Sales increase as mortgage offers hit - but prospects gloomier
Shared ownership surges
Housing associations saw a surge in shared ownership sales over the past six months following the withdrawal of 100 per cent mortgages by high street lenders.
Figures released to Parliament have shown a 117 per cent increase in the number of homes built and sold by housing associations. Sales of the open market homebuy product shot up by 39 per cent.
Marilyn DiCara, director of sales and marketing at Moat, put the surge down to the credit crisis. ‘People in housing need can’t afford to buy property outright [but] can still afford to buy new build products where 100 per cent mortgages are available on equality value,’ she said.

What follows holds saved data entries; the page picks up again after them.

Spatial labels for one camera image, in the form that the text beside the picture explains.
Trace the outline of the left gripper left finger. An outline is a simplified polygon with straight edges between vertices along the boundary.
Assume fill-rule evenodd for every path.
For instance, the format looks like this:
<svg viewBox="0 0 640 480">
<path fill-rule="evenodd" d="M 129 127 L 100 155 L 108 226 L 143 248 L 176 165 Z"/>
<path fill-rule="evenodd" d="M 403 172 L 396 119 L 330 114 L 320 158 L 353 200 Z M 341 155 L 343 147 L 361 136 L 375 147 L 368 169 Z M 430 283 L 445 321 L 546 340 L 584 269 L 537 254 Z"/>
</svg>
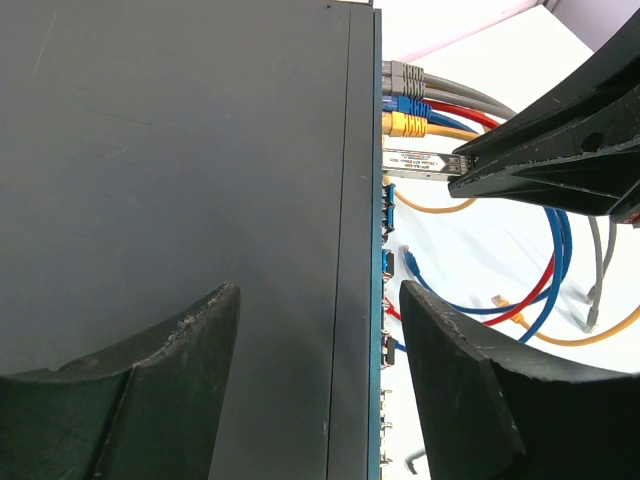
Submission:
<svg viewBox="0 0 640 480">
<path fill-rule="evenodd" d="M 1 379 L 5 479 L 205 479 L 241 294 L 186 310 L 56 369 Z"/>
</svg>

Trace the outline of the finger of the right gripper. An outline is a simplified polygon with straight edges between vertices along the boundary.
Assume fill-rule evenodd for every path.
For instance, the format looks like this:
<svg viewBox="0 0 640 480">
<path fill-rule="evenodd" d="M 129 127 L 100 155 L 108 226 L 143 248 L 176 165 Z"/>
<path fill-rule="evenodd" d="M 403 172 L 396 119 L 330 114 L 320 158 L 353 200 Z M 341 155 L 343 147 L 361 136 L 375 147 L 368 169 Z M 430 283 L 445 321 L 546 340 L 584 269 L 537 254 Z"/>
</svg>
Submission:
<svg viewBox="0 0 640 480">
<path fill-rule="evenodd" d="M 499 128 L 456 149 L 454 198 L 501 198 L 639 220 L 639 17 Z"/>
</svg>

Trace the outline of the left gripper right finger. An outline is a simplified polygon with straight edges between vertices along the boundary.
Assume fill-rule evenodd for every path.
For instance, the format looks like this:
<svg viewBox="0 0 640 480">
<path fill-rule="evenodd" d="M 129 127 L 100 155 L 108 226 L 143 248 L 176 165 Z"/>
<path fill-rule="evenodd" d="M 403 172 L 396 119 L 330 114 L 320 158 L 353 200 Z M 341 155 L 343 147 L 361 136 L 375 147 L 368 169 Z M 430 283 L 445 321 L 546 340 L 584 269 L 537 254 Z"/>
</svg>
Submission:
<svg viewBox="0 0 640 480">
<path fill-rule="evenodd" d="M 520 343 L 414 281 L 400 310 L 435 479 L 635 479 L 639 379 Z"/>
</svg>

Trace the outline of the small metal clip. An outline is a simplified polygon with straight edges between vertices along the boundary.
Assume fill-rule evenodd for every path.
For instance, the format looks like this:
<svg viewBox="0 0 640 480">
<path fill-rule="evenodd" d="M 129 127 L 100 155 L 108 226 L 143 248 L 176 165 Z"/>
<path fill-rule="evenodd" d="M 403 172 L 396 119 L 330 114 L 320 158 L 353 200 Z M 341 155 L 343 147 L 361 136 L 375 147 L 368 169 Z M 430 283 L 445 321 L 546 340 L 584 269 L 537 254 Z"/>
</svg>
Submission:
<svg viewBox="0 0 640 480">
<path fill-rule="evenodd" d="M 382 171 L 389 177 L 447 181 L 467 174 L 474 161 L 463 155 L 384 148 Z"/>
</svg>

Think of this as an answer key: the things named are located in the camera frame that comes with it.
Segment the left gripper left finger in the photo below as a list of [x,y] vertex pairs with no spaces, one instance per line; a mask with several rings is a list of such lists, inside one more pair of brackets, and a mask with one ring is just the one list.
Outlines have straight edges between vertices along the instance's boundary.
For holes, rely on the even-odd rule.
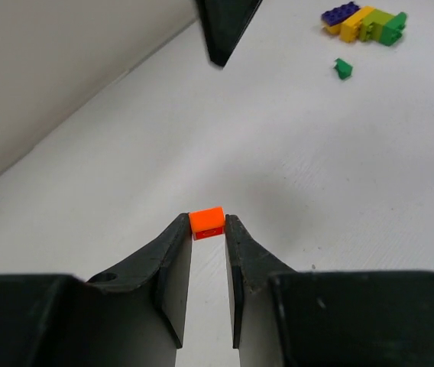
[[0,366],[173,366],[191,259],[182,213],[155,239],[82,281],[0,274]]

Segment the small orange lego brick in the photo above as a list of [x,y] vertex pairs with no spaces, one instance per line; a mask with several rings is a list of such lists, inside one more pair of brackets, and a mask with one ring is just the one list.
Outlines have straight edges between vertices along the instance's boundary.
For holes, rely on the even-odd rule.
[[222,235],[225,231],[225,214],[221,206],[189,214],[193,240]]

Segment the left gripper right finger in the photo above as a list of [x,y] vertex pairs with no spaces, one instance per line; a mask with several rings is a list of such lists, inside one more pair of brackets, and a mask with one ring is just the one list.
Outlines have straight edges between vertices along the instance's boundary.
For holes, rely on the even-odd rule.
[[434,271],[295,271],[225,218],[243,366],[434,366]]

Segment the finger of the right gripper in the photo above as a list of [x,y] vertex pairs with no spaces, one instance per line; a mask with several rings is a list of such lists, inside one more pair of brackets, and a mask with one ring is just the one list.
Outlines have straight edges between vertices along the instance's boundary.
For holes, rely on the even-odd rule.
[[227,64],[260,5],[261,0],[196,0],[211,63]]

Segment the small green lego piece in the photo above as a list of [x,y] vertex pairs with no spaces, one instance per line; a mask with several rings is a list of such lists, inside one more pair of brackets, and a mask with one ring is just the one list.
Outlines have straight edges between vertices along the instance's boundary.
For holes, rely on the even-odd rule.
[[336,58],[334,70],[338,74],[338,78],[340,80],[346,80],[351,77],[353,66],[350,63],[344,61],[342,58]]

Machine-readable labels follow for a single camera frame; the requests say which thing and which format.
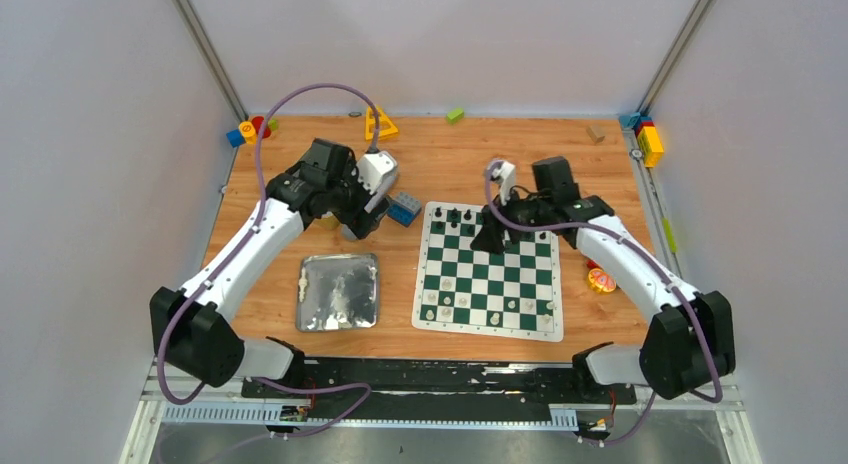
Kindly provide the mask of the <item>green white chess board mat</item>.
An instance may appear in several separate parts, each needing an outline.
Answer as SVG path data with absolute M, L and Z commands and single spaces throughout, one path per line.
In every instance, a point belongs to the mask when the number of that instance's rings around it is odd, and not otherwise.
M 475 251 L 481 206 L 431 201 L 411 314 L 421 330 L 542 342 L 564 338 L 559 239 L 549 232 L 508 241 L 501 254 Z

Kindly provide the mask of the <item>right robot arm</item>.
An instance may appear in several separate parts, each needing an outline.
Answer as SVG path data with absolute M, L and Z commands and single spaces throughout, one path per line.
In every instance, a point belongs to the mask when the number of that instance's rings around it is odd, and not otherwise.
M 607 342 L 575 354 L 575 395 L 592 402 L 622 384 L 646 386 L 666 400 L 692 394 L 720 402 L 720 379 L 736 366 L 728 299 L 702 292 L 667 269 L 603 199 L 581 194 L 564 157 L 537 161 L 532 173 L 535 191 L 520 196 L 512 163 L 494 159 L 485 167 L 486 204 L 473 249 L 501 254 L 532 233 L 560 237 L 598 264 L 648 323 L 640 345 Z

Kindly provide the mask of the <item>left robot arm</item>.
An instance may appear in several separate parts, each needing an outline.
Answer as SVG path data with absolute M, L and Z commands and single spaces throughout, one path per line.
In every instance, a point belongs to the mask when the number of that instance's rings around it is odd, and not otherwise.
M 356 157 L 316 138 L 265 184 L 246 222 L 210 263 L 176 290 L 158 289 L 149 309 L 157 373 L 171 365 L 201 384 L 264 377 L 283 397 L 306 384 L 301 352 L 279 339 L 243 339 L 231 322 L 268 266 L 314 220 L 333 215 L 356 240 L 379 226 L 399 166 L 387 151 Z

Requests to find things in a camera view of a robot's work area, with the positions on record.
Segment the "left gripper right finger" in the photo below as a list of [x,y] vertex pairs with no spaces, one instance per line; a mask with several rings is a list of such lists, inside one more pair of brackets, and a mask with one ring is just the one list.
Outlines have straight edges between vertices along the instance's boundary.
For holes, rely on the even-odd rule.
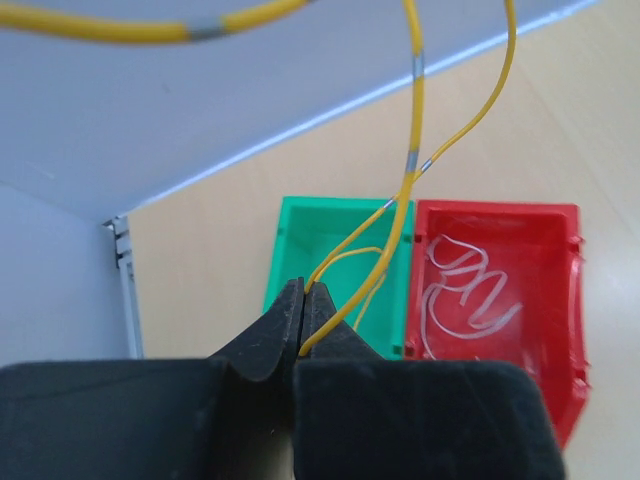
[[299,479],[561,479],[540,390],[500,361],[389,361],[349,326],[292,370]]

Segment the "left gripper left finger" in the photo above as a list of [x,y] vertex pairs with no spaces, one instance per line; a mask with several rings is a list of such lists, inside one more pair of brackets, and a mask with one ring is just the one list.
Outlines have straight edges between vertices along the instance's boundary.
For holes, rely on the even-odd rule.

‘There has been a shift since the start of the crunch. People who previously bought new property outright without a deposit can no longer get mortgages.’
Lucy Thornycroft, policy officer at the National Housing Federation, said open market homebuy products Mychoice and Ownhome ‘offered affordable options for lots of people [and] in the current climate are the only 100 per cent mortgage available on the market’.
But Roger Clark, director of homeownership at ART Homes, warned: ‘There’s a lot of evidence that building is now stopping. The pipeline in new build products could dry up and the danger once that happens [is that] there’s less capacity in the sector. Trying to kick-start it again is difficult, so there’s definitely a risk of a downward spiral.’
Rose Crossman, sales and marketing manager at Aldwyck Housing Association, said that the surge in new build homebuy figures was from those rolled over from last year.